What Is Primary Bedwetting?

Children get often teased within their families if they are experiencing bedwetting, when they pee while asleep making the bed wet (hence the term). However, bedwetting is more than just "a part of childhood." Also known as nocturnal enuresis, bedwetting is the involuntary passage of urine while asleep.

There are two types of this: primary and secondary. Primary bedwetting is generally viewed that it is cause by a delay in the nervous system’s maturation, when the sleep arousal centers of the brain fails to recognize the neurologic messages sent the by the full bladder. Normally, having a full bladder while asleep constricts your urine passageway, but this does not happen if a child is bedwetting.


Approximately 20 percent of children at 5 years of age have wet the bed at least once a month, with about 5 percent of males and 1 percent of females wetting nightly. By the age of 6, the numbers reduce to 10 percent of bedwetting children, most of them are boys. The number of bedwetters are diminished by half each year after 5 years of age. Heredity also plays a role in this condition. If a parent was a bedwetter as a child, the offspring has a 45 percent chance of developing primary enuresis as well.

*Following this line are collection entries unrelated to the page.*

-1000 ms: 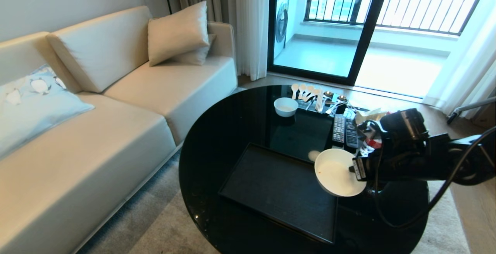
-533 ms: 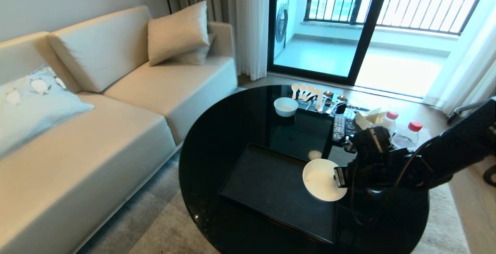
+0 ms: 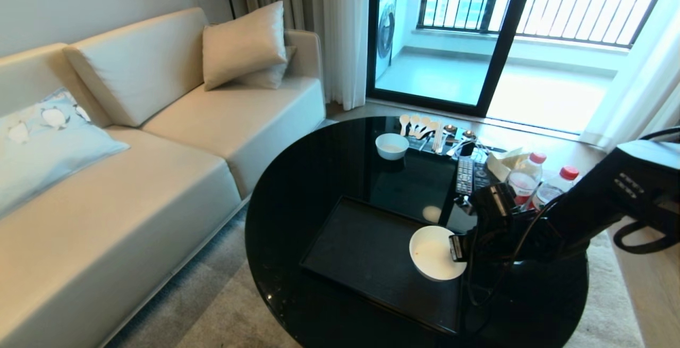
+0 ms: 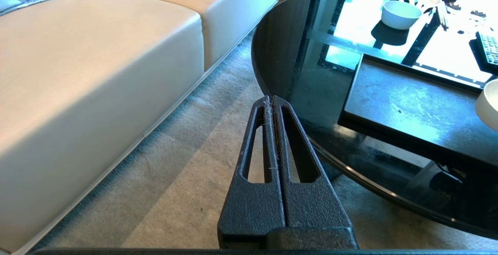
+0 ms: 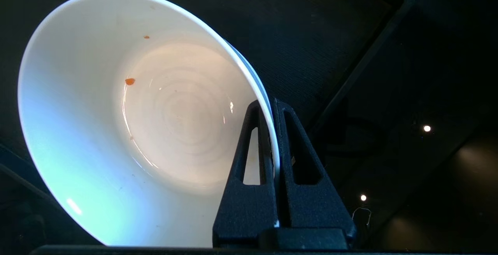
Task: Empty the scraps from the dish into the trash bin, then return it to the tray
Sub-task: Put the bowl back to the table
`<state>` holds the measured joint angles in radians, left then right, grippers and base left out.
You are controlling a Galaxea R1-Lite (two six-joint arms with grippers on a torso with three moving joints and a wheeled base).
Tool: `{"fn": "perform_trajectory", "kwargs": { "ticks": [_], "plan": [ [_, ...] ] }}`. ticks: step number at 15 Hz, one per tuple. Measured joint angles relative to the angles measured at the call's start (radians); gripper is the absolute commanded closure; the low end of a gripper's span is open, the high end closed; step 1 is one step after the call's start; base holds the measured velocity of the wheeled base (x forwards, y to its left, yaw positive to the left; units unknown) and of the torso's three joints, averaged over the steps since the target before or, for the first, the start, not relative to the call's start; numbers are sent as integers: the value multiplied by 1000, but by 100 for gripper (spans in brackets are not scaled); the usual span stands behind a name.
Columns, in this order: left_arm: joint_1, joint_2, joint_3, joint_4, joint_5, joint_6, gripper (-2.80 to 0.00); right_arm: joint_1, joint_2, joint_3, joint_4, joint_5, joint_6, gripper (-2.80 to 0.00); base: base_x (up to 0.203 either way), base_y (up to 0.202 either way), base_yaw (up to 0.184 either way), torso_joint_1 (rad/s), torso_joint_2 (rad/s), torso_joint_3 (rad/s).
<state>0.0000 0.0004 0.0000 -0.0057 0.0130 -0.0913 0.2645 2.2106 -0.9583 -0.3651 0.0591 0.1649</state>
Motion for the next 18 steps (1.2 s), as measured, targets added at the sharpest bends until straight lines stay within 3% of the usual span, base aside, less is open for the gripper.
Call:
{"fn": "perform_trajectory", "kwargs": {
  "ticks": [15,16,18],
  "plan": [
    [0,0,0,0,0,0,0,-5,77,-2,-42,1,1,0,0,0,0,0,0,0],
    [0,0,0,0,0,0,0,-5,78,-2,-42,1,1,-280,0,0,0,0,0,0],
    [0,0,0,0,0,0,0,-4,78,-2,-38,1,1,-280,0,0,0,0,0,0]
  ]
}}
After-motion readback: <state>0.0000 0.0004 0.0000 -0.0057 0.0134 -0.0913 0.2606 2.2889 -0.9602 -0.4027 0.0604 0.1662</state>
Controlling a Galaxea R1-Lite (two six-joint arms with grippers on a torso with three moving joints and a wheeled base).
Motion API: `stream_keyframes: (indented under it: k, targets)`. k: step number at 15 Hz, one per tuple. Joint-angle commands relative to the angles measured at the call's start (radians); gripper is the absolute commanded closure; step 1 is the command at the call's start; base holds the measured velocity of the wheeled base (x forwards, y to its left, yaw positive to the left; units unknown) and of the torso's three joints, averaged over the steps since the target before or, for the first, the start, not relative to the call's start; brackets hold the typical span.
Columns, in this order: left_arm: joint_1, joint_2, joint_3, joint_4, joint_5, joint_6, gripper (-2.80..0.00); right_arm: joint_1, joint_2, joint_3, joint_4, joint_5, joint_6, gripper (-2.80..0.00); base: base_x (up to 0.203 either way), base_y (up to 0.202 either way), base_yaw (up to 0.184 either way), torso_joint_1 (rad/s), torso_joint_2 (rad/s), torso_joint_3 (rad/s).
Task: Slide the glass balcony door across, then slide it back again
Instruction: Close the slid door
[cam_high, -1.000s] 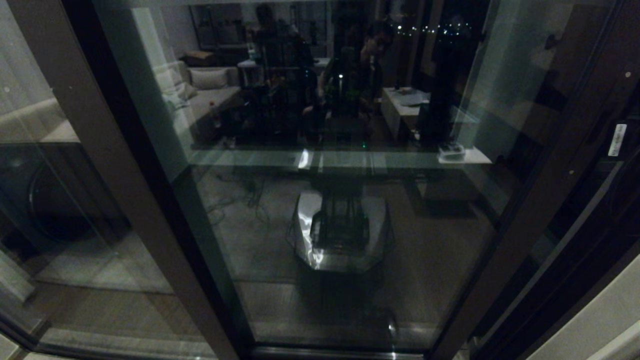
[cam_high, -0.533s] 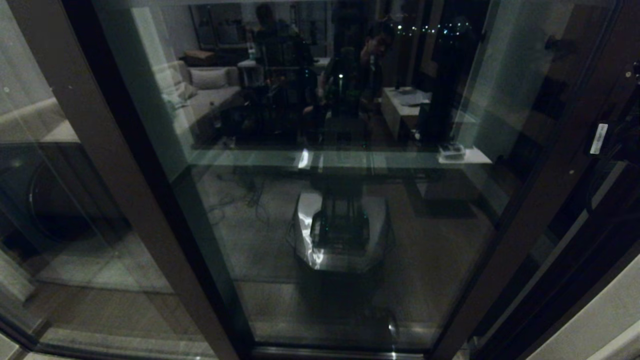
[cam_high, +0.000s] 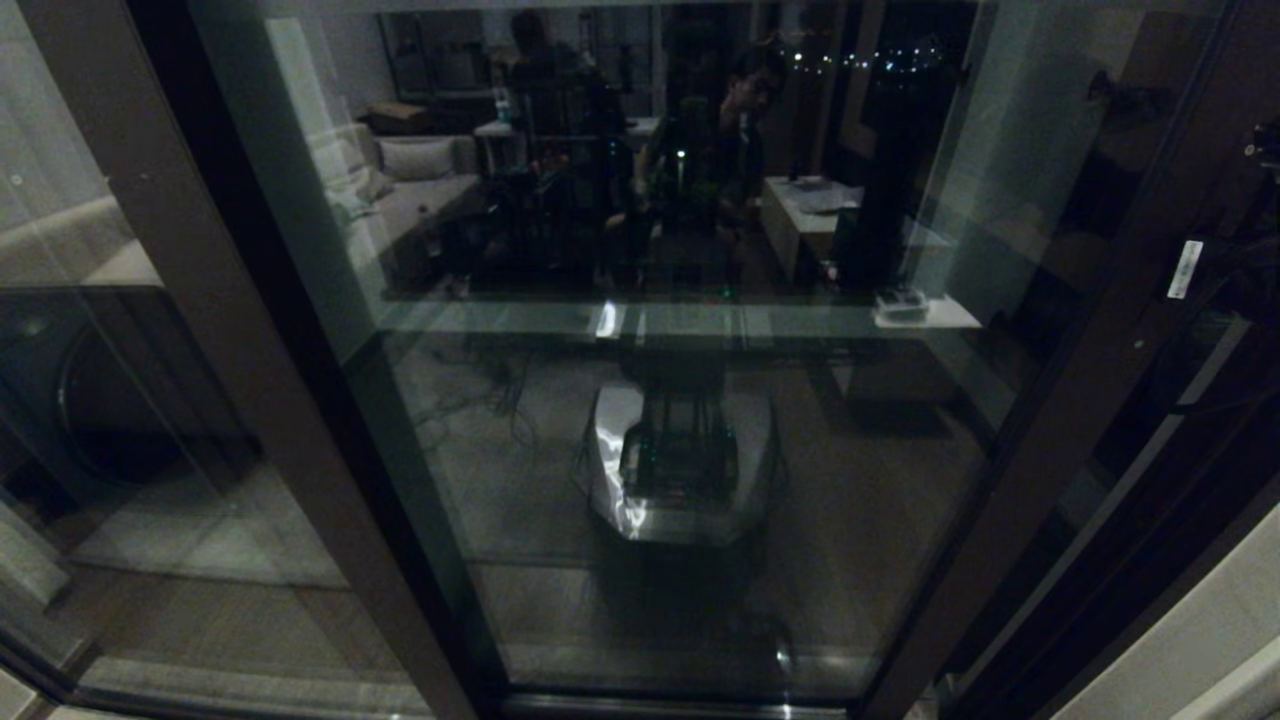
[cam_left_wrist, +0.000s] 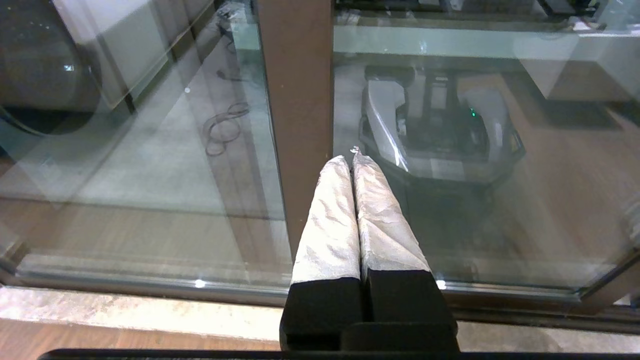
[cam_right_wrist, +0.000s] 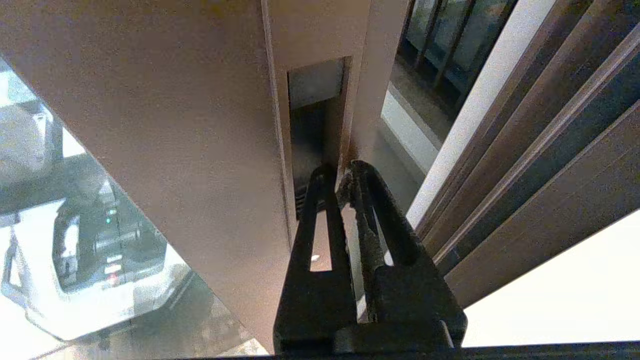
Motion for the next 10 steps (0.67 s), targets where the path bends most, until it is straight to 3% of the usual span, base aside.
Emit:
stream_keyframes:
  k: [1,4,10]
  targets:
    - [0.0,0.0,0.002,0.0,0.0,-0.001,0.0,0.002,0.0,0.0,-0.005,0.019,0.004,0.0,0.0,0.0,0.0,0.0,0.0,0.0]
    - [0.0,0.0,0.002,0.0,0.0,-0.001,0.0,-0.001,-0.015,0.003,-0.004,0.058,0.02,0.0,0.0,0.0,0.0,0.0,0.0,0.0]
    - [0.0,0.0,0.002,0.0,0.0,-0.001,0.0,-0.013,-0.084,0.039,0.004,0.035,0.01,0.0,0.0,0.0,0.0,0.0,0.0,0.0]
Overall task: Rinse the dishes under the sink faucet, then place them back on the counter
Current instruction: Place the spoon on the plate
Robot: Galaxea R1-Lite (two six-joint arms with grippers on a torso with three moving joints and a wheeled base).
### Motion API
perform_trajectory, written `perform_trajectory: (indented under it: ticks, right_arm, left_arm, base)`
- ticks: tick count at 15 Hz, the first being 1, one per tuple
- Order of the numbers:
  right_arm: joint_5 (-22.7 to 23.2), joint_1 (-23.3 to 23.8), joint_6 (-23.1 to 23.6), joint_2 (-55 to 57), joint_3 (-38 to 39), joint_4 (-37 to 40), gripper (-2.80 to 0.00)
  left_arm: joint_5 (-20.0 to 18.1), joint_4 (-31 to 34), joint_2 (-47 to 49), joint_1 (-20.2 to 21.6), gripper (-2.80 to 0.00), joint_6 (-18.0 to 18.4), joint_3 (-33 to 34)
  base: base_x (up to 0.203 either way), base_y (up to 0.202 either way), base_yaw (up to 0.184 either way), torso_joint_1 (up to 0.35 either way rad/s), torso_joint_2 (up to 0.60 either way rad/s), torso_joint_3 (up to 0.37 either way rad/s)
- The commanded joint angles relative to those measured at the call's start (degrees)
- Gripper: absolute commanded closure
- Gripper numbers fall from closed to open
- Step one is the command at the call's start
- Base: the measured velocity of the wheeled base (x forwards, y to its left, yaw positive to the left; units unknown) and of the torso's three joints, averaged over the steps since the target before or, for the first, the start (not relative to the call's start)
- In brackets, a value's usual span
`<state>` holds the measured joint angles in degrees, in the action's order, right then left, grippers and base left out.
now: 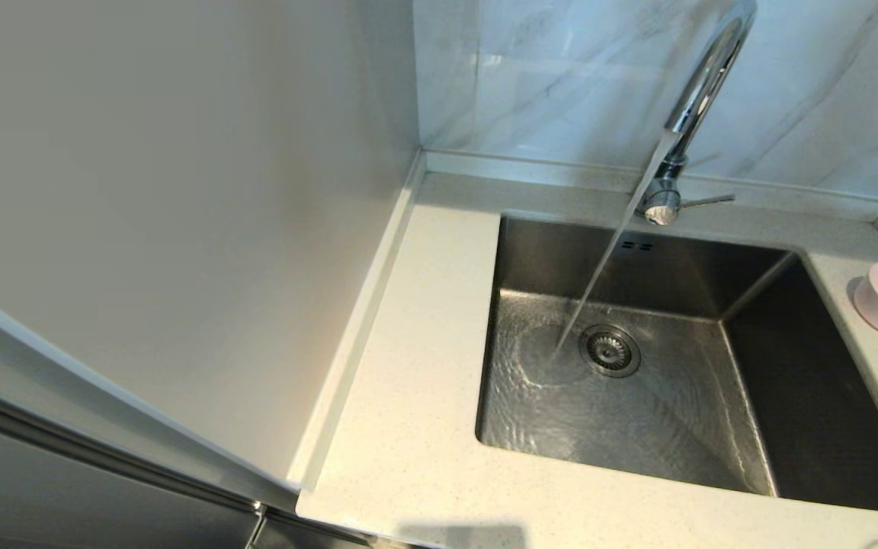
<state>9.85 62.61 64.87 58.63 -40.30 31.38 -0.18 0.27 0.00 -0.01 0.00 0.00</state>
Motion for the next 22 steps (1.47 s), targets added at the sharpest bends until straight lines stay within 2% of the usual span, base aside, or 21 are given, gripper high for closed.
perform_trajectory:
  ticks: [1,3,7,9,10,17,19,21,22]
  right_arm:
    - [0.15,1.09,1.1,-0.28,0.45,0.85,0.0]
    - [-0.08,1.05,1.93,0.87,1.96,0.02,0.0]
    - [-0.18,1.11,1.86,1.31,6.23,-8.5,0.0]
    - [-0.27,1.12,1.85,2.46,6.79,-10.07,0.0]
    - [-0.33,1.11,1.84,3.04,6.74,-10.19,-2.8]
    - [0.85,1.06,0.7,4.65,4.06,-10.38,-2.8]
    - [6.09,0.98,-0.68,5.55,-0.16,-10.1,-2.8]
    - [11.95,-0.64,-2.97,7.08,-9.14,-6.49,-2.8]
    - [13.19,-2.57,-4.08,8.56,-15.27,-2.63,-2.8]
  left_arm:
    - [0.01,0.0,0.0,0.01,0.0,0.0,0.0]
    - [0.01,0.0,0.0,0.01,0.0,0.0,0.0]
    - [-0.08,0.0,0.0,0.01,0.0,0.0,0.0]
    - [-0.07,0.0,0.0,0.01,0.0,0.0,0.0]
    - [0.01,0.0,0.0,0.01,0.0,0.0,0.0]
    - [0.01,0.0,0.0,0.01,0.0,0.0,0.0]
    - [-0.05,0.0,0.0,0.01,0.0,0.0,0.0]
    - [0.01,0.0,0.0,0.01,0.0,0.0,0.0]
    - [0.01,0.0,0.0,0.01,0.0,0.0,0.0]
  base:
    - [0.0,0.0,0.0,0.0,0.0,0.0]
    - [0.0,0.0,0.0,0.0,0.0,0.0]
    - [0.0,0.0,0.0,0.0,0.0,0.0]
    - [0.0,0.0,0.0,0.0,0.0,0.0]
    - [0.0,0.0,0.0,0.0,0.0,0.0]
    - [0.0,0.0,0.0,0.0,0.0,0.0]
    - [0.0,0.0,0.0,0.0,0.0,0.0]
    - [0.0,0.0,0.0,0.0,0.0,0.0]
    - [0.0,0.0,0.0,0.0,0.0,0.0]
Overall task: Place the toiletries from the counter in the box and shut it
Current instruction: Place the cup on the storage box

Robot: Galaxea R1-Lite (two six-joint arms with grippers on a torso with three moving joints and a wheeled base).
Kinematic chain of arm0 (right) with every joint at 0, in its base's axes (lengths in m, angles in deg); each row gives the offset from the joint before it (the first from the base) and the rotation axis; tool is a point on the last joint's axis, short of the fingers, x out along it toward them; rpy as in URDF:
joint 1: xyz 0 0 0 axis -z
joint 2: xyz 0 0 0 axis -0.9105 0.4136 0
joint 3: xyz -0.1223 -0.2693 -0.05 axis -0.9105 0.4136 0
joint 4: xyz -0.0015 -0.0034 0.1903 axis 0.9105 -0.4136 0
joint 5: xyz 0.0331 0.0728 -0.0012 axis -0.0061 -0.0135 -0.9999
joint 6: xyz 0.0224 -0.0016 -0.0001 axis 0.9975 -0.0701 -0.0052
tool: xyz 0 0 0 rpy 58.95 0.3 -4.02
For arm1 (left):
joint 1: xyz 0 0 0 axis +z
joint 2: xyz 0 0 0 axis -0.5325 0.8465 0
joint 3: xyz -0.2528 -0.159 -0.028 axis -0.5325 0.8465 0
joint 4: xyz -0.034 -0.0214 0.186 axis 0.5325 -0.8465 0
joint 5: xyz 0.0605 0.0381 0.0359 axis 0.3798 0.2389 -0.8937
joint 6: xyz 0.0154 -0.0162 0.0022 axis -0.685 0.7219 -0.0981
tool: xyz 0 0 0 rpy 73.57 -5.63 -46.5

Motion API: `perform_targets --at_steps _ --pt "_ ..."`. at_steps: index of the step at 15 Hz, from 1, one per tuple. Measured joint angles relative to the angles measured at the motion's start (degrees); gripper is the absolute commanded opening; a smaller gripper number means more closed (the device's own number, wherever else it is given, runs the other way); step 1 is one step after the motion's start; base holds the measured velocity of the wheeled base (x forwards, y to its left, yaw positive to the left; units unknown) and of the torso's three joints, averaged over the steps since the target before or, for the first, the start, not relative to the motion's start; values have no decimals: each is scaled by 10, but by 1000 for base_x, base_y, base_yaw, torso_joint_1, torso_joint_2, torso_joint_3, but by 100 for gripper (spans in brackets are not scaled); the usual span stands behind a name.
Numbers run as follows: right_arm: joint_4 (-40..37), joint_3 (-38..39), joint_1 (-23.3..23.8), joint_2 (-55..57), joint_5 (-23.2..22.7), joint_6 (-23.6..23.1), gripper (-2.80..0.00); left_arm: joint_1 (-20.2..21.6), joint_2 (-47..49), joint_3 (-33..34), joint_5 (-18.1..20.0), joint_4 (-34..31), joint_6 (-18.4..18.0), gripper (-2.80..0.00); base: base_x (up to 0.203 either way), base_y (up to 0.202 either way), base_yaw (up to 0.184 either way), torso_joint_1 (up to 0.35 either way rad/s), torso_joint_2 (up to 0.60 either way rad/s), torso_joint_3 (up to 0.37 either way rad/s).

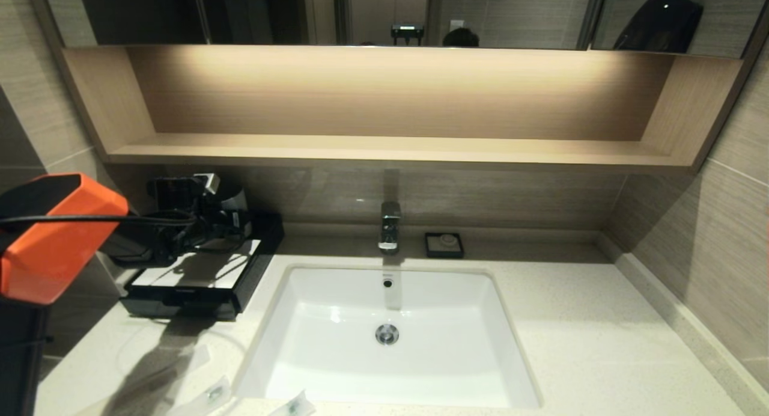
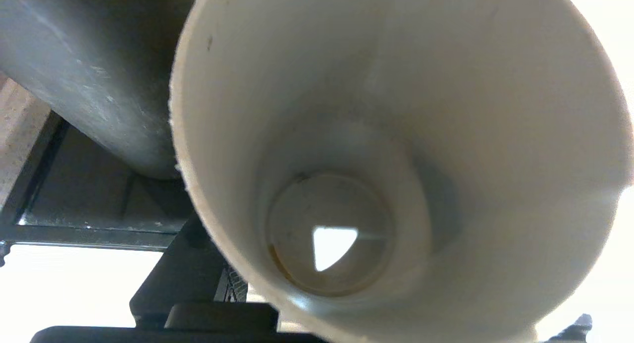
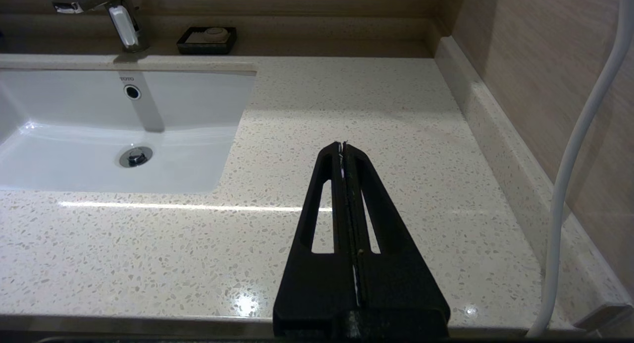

Problems in primary bedwetting

Children suffering from primary bedwetting are often unable to recognize neurologic messages sent by the full bladder to the sleep arousal centers of the brain. They also have smaller bladders compared to other children who do not have bedwetting issues. Parents often believe that primary bedwetting is emotional in natural, however no medical or scientific studies have proved of such claims.

Treatment for primary bedwetting

Bedwetting problems can be solved through time. However, many parents tend to get frustrated with their children’s bedwetting that it has become an interference to the kids’ self-esteem as well as attending certain social events like camping or sleepovers.

If a child has primary enuresis, he or she should consult a physician and discuss about treatment options, although it should be noted that primary enuresis can be a normal developmental stage. Parents can also train their child to use the toilet when they feel they need to pee during sleep time, but that takes time and patience to succeed.

Preventive measures can also be done for the child to treat or at least deal with bedwetting, such as restricting fluid intake before bedtime, covering the mattress with plastic, use of bedwetting alarms that goes off when it senses urine, and even bladder-stretching exercises. Medications can also be taken such as desmopressin acetate and imipramine.

Both have been shown to be very effective at temporarily treat the nighttime urination, but not when it comes to "curing" the enuresis. These medications can be used by the child if he or she is not sleeping at home, since the associated trauma of bedwetting in those settings is unavoidable.